In 1974, Cagney received the American Film Institute's Life Achievement Award. Charlton Heston, in announcing that Cagney was to be honored, called him "...one of the most significant figures of a generation when American film was dominant, Cagney, that most American of actors, somehow communicated eloquently to audiences all over the world ...and to actors as well."
While at Coldwater Canyon in 1977, Cagney had a minor stroke. After two weeks in the hospital, Zimmermann became his full-time caregiver, traveling with Billie Vernon and him wherever they went. After the stroke, Cagney was no longer able to undertake many of his favorite pastimes, including horseback riding and dancing, and as he became more depressed, he even gave up painting. Encouraged by his wife and Zimmermann, Cagney accepted an offer from the Director Miloš Forman to star in a small but pivotal role in the film Ragtime (1981).
He received the Kennedy Center Honors in 1980, and a Career Achievement Award from the U.S. National Board of Review in 1981. In 1984, Ronald Reagan awarded him the Presidential Medal of Freedom.
Cagney's son married Jill Lisbeth Inness in 1962. The couple had two children, James IV and Cindy. James Cagney III died from a heart attack on January 27, 1984 in Washington, DC, two years before his father's death. He had become estranged from his Father and had not seen or talked to him since 1982.
Cagney died at his Dutchess County farm in Stanfordville, New York, on Easter Sunday 1986, of a heart attack. He was 86 years old. He died 4 days after his brother William’s 81st birthday. A funeral Mass was held at Manhattan's St. Francis de Sales Roman Catholic Church. The eulogy at the funeral was given by his close friend, who was also the President of the United States at the time, Ronald Reagan. His pallbearers included the boxer Floyd Patterson, the Dancer Mikhail Baryshnikov (who had hoped to play Cagney on Broadway), actor Ralph Bellamy, and the Director Miloš Forman. Governor Mario M. Cuomo and Mayor Edward I. Koch were also in attendance at the Service.
In 1999, the U.S. Postal Service issued a 33-cent stamp honoring Cagney.
Cagney's daughter Cathleen married Jack W. Thomas in 1962. She, too, was estranged from her Father during the final years of his life. She died on August 11, 2004.
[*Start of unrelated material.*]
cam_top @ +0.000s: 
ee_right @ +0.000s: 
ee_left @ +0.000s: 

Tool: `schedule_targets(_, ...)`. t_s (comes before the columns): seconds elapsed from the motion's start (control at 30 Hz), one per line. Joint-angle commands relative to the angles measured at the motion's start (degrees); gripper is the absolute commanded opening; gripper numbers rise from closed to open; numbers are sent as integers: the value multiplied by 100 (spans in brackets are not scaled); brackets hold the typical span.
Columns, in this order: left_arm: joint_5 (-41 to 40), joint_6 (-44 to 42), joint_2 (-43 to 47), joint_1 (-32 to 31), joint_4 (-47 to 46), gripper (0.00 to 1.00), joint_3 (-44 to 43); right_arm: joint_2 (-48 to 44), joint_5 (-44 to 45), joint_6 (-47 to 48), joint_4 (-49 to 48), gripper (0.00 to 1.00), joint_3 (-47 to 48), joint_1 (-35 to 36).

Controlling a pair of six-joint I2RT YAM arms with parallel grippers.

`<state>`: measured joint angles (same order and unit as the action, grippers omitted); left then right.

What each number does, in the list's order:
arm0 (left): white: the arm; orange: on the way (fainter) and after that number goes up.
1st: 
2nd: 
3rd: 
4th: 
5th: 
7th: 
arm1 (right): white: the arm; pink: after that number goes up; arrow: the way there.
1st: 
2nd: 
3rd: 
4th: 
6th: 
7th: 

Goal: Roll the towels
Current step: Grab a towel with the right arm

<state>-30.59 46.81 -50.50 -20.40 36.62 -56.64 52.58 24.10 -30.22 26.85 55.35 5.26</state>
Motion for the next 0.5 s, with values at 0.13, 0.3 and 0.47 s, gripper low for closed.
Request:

As a young man, Cagney became interested in farming – sparked by a soil conservation lecture he had attended – to the extent that during his first walkout from Warner Bros., he helped to found a 100-acre (0.40 km) farm in Martha's Vineyard. Cagney loved that no concrete roads surrounded the property, only dirt tracks. The house was rather run-down and ramshackle, and Billie was initially reluctant to move in, but soon came to love the place, as well. After being inundated by movie fans, Cagney sent out a rumor that he had hired a gunman for security. The ruse proved so successful that when Spencer Tracy came to visit, his taxi driver refused to drive up to the house, saying, "I hear they shoot!" Tracy had to go the rest of the way on foot.
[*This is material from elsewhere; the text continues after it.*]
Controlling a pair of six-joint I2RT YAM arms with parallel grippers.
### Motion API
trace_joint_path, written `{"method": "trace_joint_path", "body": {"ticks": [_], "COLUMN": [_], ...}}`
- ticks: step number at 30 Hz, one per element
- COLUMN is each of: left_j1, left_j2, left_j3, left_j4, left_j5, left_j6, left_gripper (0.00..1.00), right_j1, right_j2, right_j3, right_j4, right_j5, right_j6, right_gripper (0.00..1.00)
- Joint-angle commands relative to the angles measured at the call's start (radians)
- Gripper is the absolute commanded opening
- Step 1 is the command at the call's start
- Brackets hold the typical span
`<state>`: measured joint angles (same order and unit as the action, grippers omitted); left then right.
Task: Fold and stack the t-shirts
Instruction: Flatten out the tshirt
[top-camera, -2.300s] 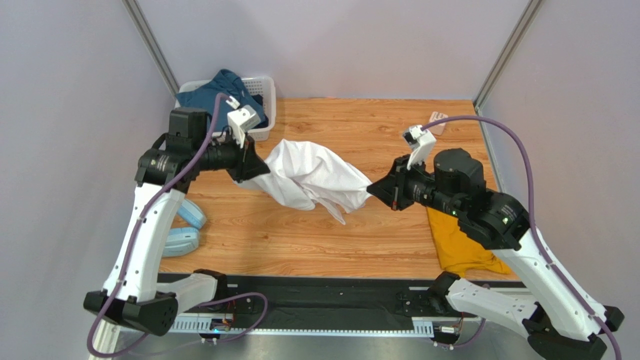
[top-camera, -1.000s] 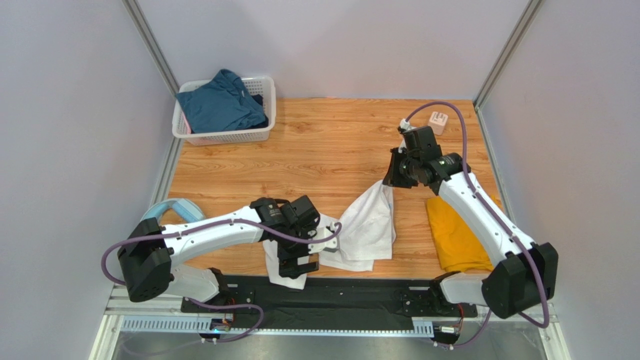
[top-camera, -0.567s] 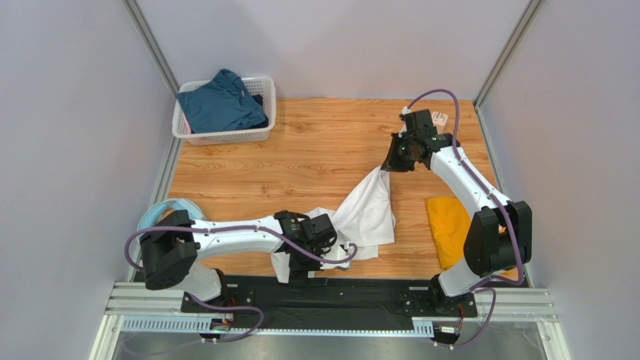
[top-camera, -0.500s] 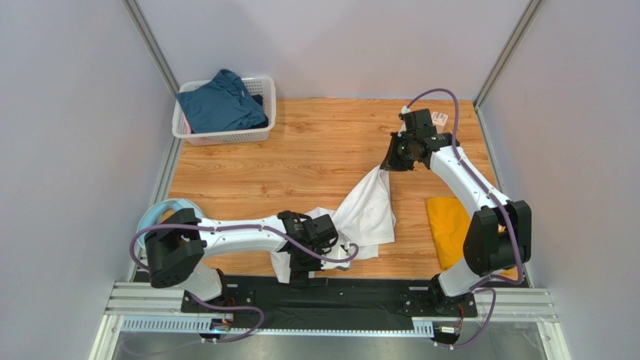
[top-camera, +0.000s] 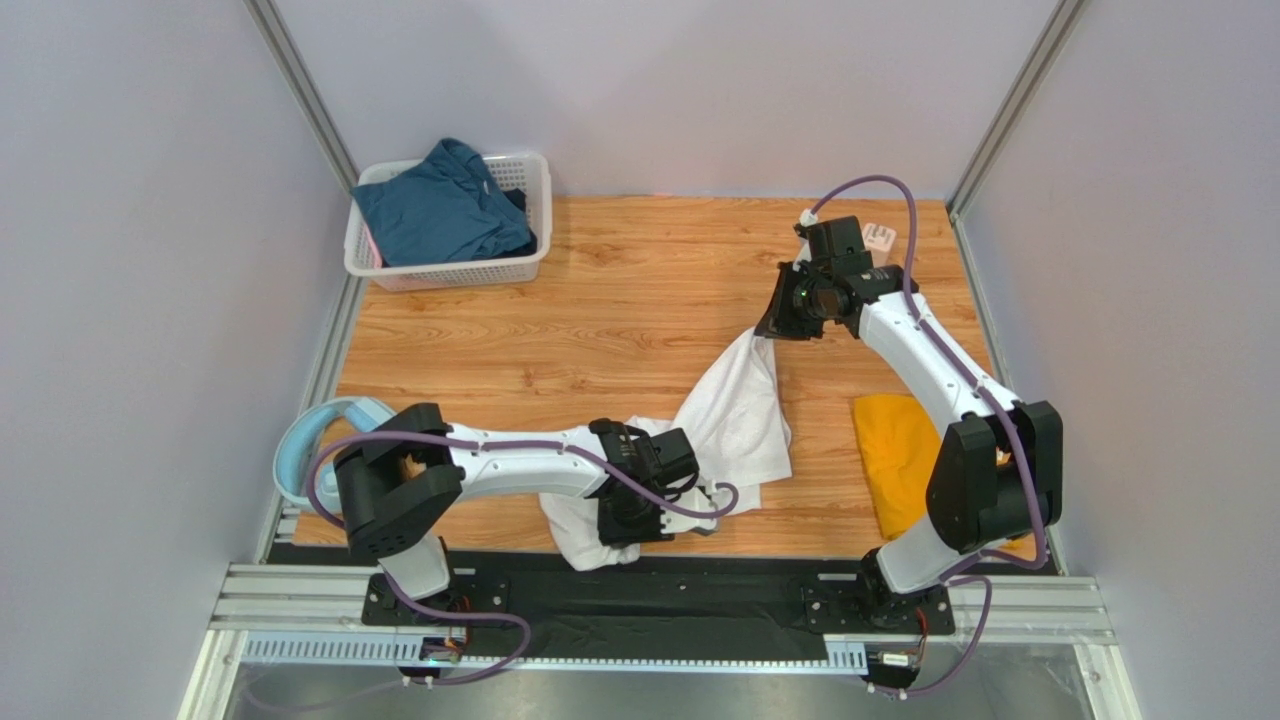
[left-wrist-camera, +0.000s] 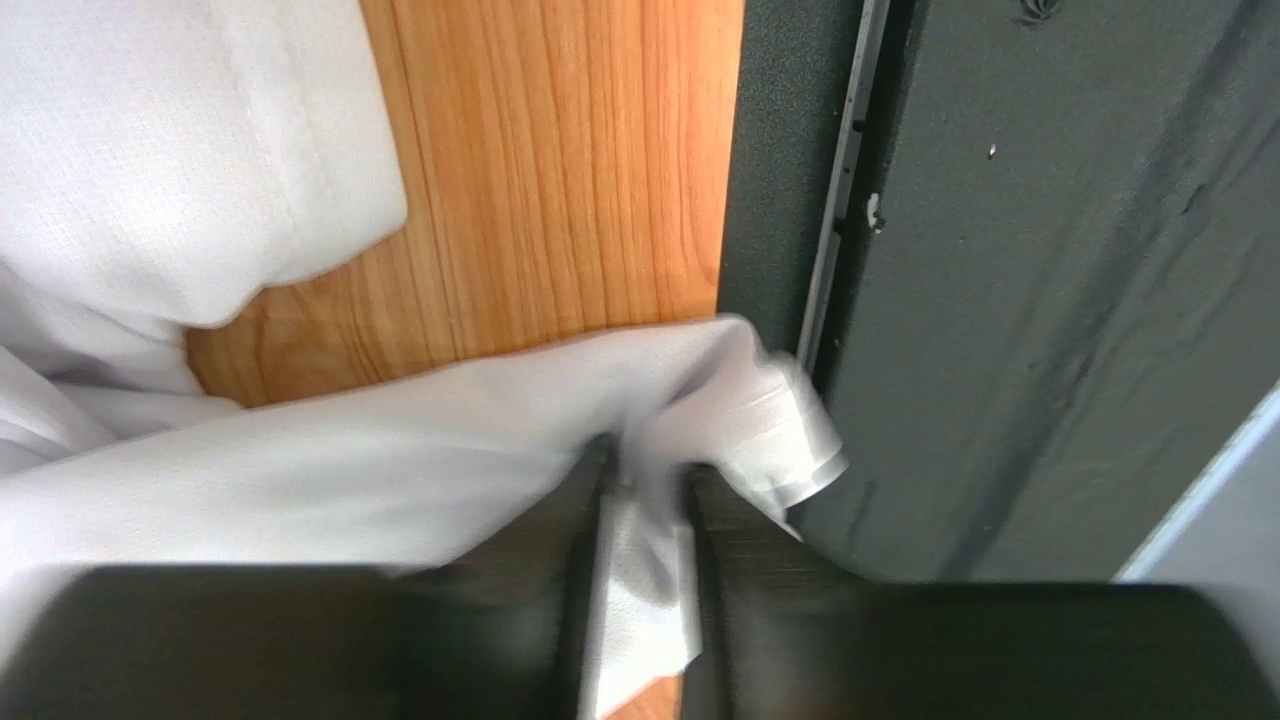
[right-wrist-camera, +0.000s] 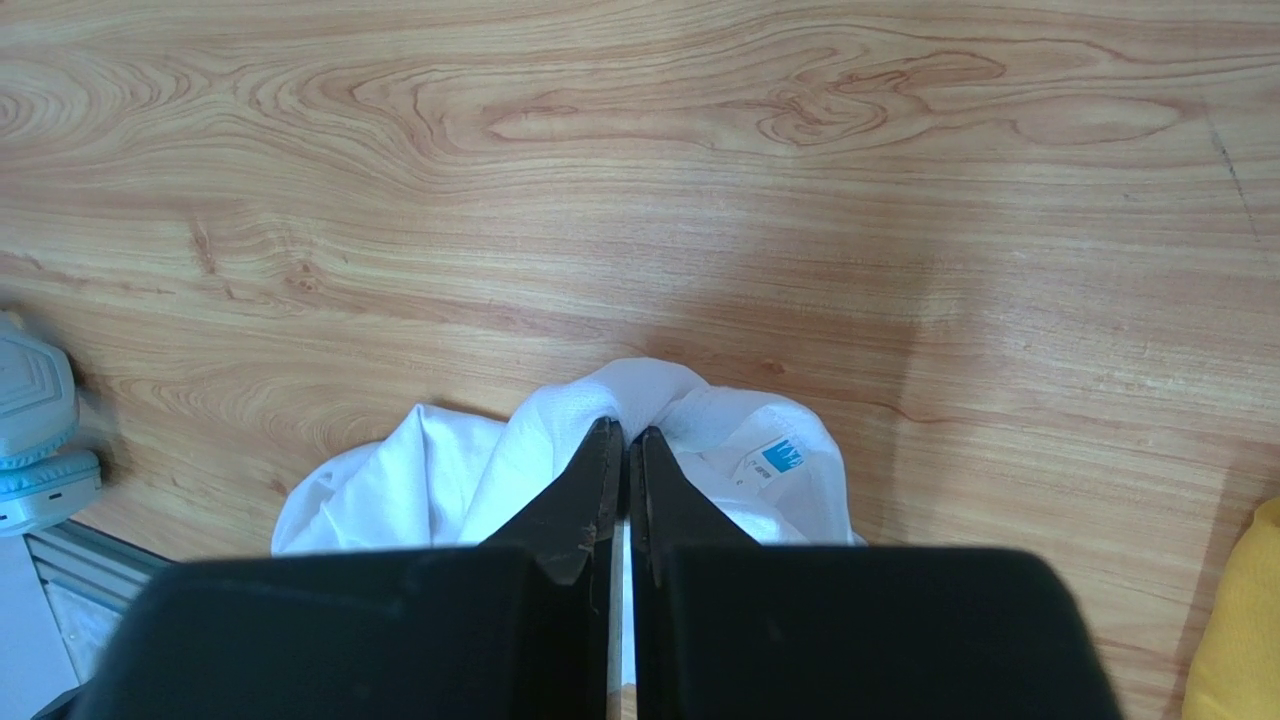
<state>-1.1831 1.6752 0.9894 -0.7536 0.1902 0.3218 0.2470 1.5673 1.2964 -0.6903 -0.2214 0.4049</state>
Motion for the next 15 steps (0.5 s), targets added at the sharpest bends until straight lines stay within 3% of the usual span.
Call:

Cagney was a keen Sailor and owned boats harbored on both US coasts, His joy in sailing, however, did not protect him from occasional seasickness—becoming ill, sometimes, on a calm day while weathering rougher, heavier seas at other times. Cagney greatly enjoyed painting, and claimed in his autobiography that he might have been happier, if somewhat poorer, as a Painter than a movie star. The renowned Painter Sergei Bongart taught Cagney in his later life and owned two of Cagney's works. Cagney often gave away his work, but refused to sell his paintings, considering himself an amateur. He signed and sold only one painting, purchased by Johnny Carson to benefit a charity.
On May 19, 2015, a new musical celebrating Cagney, and dramatizing his relationship with Warner Bros., opened off-Broadway in New York City at the York Theatre. Cagney, The Musical has since moved to the Westside Theatre.